======== Input data ========

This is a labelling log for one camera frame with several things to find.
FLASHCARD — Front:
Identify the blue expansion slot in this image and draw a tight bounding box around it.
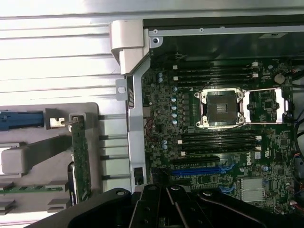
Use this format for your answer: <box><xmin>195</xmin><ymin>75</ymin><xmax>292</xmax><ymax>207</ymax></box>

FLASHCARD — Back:
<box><xmin>172</xmin><ymin>167</ymin><xmax>220</xmax><ymax>176</ymax></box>

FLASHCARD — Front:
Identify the black expansion slot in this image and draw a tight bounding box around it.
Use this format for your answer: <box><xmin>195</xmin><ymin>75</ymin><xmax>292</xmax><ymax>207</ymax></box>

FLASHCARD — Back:
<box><xmin>171</xmin><ymin>155</ymin><xmax>220</xmax><ymax>167</ymax></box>

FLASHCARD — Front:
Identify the black RAM slot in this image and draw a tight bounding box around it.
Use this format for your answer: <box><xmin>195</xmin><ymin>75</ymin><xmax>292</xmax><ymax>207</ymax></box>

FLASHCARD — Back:
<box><xmin>173</xmin><ymin>75</ymin><xmax>259</xmax><ymax>81</ymax></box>
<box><xmin>180</xmin><ymin>151</ymin><xmax>262</xmax><ymax>157</ymax></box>
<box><xmin>173</xmin><ymin>63</ymin><xmax>258</xmax><ymax>69</ymax></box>
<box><xmin>178</xmin><ymin>139</ymin><xmax>262</xmax><ymax>146</ymax></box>
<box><xmin>178</xmin><ymin>133</ymin><xmax>262</xmax><ymax>140</ymax></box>
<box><xmin>173</xmin><ymin>69</ymin><xmax>258</xmax><ymax>75</ymax></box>
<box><xmin>179</xmin><ymin>145</ymin><xmax>262</xmax><ymax>152</ymax></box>
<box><xmin>174</xmin><ymin>80</ymin><xmax>259</xmax><ymax>87</ymax></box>

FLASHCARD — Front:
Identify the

========

Problem details: Set every line down again exactly. Begin with the first line of the entries and finish with the line containing "Identify the blue".

Solved exercise:
This is a labelling log for one camera frame with several things to find.
FLASHCARD — Front:
Identify the blue expansion slot in this image and draw a tight bounding box around it.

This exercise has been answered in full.